Information given:
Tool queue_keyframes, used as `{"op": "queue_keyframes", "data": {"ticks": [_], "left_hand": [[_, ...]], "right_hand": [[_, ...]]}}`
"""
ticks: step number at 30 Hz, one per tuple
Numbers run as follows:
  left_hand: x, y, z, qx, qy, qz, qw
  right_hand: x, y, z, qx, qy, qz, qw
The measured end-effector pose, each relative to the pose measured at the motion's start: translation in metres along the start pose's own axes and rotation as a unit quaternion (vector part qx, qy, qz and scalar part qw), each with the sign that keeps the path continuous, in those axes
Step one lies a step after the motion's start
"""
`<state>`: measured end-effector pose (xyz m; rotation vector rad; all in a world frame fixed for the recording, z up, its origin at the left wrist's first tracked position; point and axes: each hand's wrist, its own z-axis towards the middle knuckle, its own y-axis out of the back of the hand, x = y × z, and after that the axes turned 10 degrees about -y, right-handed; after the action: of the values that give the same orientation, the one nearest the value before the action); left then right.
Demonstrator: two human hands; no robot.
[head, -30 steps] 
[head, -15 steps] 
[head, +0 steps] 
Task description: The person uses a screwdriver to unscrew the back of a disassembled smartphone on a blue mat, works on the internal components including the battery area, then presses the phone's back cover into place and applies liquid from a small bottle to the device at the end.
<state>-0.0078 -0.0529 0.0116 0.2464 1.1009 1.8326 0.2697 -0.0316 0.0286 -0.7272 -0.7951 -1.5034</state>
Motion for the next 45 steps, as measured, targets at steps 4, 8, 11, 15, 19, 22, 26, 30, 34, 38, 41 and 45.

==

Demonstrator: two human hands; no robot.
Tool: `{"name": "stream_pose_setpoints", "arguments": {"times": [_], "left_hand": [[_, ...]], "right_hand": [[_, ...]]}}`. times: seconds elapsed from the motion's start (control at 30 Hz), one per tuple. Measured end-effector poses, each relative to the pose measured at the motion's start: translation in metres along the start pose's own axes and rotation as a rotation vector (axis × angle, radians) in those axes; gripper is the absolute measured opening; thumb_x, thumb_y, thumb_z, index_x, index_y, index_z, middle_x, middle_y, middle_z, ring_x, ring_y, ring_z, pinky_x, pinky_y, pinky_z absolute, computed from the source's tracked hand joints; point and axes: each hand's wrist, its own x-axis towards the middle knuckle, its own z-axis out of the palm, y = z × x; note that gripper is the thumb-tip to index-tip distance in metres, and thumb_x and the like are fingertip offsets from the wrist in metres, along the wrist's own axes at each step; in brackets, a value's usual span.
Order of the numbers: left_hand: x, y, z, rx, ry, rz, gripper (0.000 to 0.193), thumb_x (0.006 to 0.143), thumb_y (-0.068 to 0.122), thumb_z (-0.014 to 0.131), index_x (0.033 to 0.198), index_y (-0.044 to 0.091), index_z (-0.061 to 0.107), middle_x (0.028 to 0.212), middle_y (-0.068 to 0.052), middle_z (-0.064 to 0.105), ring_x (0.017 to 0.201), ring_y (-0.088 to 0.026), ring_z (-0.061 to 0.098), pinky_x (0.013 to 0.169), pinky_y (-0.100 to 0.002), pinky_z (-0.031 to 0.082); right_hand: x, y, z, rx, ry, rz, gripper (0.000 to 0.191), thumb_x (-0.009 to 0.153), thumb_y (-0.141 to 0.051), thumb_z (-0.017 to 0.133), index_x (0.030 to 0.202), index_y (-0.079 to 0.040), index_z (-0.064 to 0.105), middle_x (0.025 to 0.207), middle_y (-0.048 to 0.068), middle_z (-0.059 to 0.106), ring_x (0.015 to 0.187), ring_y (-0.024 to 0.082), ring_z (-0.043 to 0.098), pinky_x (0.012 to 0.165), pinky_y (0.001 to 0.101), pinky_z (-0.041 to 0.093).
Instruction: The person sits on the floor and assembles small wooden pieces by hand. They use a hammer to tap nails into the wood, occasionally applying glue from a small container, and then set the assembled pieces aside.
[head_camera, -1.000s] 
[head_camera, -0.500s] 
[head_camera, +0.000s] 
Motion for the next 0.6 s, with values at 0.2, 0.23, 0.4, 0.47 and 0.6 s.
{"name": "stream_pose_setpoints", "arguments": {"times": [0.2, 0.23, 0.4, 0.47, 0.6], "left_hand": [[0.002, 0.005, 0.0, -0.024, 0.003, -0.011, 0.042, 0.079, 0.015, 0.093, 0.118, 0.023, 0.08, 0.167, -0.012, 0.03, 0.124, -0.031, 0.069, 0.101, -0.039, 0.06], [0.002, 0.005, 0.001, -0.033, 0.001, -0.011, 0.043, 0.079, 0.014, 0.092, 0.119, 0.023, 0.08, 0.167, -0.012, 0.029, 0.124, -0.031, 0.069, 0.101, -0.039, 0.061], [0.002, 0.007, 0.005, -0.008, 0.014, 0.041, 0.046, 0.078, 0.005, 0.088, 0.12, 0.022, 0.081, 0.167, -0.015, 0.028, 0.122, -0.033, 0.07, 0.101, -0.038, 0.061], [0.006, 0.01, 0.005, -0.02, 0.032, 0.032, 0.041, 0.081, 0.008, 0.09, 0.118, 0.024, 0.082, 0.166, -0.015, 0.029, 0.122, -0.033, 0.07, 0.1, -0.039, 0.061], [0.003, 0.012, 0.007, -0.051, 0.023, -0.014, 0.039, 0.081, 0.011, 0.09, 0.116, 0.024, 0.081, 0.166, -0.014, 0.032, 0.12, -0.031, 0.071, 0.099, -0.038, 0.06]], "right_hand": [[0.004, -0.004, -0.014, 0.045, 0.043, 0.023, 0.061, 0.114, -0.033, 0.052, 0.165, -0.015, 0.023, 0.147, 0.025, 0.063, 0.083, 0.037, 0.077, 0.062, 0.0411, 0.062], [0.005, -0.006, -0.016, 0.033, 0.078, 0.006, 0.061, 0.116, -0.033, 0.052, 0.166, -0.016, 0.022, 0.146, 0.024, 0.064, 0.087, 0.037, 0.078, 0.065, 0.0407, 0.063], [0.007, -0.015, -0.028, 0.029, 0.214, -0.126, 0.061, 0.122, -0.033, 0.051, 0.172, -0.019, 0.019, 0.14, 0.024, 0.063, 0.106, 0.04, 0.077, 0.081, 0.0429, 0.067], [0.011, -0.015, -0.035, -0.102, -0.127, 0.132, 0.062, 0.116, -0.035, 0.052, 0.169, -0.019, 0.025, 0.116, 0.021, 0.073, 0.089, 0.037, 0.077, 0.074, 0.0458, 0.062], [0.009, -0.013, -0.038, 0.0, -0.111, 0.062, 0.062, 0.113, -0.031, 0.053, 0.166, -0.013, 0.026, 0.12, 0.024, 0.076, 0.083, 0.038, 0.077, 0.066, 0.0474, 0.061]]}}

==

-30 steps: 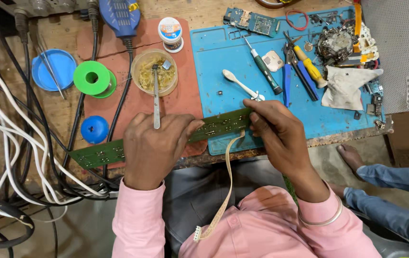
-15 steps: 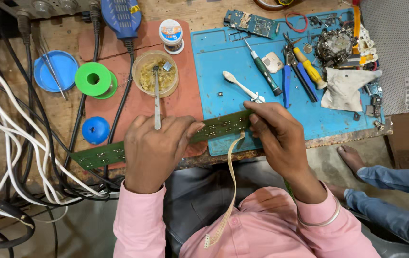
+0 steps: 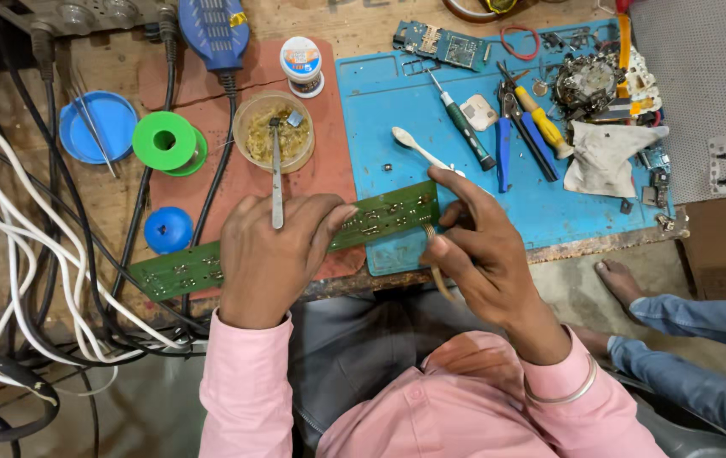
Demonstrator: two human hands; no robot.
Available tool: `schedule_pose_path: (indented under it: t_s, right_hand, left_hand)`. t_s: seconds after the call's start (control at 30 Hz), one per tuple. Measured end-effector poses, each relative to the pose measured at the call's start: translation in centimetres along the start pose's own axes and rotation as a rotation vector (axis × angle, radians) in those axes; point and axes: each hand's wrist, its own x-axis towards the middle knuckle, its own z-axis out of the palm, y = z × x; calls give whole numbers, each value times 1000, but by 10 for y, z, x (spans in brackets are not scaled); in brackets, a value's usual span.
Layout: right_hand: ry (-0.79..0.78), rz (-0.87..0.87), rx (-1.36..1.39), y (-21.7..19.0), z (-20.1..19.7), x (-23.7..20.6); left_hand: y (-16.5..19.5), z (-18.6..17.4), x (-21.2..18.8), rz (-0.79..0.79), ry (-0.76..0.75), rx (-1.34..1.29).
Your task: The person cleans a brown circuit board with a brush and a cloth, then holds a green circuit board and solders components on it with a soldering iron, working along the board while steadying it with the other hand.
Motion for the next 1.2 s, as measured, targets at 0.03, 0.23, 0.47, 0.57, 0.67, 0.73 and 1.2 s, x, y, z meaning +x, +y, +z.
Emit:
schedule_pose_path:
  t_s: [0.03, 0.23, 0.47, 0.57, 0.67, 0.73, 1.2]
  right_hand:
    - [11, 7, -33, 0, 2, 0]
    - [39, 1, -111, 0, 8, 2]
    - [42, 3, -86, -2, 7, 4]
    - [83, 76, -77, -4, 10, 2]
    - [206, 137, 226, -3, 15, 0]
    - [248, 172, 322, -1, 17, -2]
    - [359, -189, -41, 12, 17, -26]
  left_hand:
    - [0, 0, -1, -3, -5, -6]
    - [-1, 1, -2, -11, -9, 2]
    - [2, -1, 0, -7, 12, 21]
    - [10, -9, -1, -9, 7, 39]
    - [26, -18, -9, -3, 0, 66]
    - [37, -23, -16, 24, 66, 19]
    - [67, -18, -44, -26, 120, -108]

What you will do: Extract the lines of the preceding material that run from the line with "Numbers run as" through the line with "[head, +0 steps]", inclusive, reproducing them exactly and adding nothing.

Answer box:
Numbers run as follows:
  left_hand: x, y, z, qx, qy, qz, qw
  right_hand: x, y, z, qx, qy, qz, qw
The measured end-effector pose, each relative to the pose measured at the motion's start: translation in metres along the start pose's own axes and rotation as a unit quaternion (vector part qx, qy, qz and scalar part qw), each with the sign that keeps the path continuous, in those axes
Step one lies a step after the motion's start
"""
`<state>`: measured end-effector pose (xyz m; rotation vector rad; all in a world frame fixed for the recording, z up, its origin at the left wrist's first tracked position; point and axes: each hand's wrist, its own z-axis towards the middle knuckle, its own y-axis out of the back of the hand, x = y × z, and after that the axes turned 10 degrees about -y, right-handed; after the action: of the values that give the same orientation, the one nearest the value before the action); left then right.
Demonstrator: two human hands; no robot.
[head, -30 steps] 
[head, -15 steps] 
[head, +0 steps] 

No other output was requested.